Jones was fired Feb. 10 by a vote of 6 to 2. The six votes against her all came from Hispanics.

Complicating the situation is an internal investigation of Ramos stemming from a bribery allegation reported to the inspector general by ousted principal Jones. Jones further alienated Ramos by refusing to approve his request to attend a school-paid conference in Washington.

Daley said he doesn't know what the ulterior motives are. Whatever they are, the mayor said it doesn't justify dumping "one of the great superstar principals" from a school where attendance and academic performance are on the upswing and students are clamoring to get in.

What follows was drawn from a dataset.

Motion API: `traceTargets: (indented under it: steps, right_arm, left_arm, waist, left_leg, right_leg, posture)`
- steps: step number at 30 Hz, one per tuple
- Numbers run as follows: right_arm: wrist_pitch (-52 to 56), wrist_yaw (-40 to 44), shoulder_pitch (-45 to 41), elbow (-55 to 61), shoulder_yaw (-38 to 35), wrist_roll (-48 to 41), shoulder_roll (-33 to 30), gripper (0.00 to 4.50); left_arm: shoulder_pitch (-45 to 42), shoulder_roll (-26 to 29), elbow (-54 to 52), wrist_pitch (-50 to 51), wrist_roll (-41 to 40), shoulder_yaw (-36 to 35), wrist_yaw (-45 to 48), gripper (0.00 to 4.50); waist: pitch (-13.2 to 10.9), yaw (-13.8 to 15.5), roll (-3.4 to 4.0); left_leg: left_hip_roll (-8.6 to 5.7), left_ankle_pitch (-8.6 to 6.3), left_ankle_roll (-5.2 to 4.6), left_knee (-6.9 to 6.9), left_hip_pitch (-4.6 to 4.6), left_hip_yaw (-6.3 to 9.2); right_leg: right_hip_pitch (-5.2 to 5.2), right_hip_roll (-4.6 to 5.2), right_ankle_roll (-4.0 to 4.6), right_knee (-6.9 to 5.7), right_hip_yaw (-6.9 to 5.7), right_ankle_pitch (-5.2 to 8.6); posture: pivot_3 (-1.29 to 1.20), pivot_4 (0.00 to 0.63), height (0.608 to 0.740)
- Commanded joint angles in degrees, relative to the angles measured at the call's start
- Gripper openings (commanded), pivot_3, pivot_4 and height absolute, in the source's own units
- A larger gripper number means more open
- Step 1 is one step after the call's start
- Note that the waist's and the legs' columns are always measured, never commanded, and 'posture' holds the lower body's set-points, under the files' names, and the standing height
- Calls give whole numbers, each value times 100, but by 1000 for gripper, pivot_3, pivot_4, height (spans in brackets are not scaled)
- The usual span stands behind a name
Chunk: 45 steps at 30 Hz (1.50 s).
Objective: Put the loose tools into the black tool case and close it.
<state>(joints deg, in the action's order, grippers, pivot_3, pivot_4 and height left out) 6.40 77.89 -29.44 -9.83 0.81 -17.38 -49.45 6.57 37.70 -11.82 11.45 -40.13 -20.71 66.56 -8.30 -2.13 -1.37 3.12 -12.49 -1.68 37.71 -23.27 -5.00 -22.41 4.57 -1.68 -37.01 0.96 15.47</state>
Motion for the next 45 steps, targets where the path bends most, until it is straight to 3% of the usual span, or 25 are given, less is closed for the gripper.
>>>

"It would be different if they had some substance on this, but there's none. ... This would be a national disgrace -- a great injustice," he said.

"Local control was supposed to better the child's education -- not get into, 'We don't like the principal, her personality and we want to get rid of her.' ... The board does not have the authority to overtuhe decision, which I believe they should have. You can't have local school councils not liking the principal or [because] the school gave too many F's or D's out in classes, say, 'We're going to get rid of these principals.' ... We want quality principals. And she is one of the best quality principals out there."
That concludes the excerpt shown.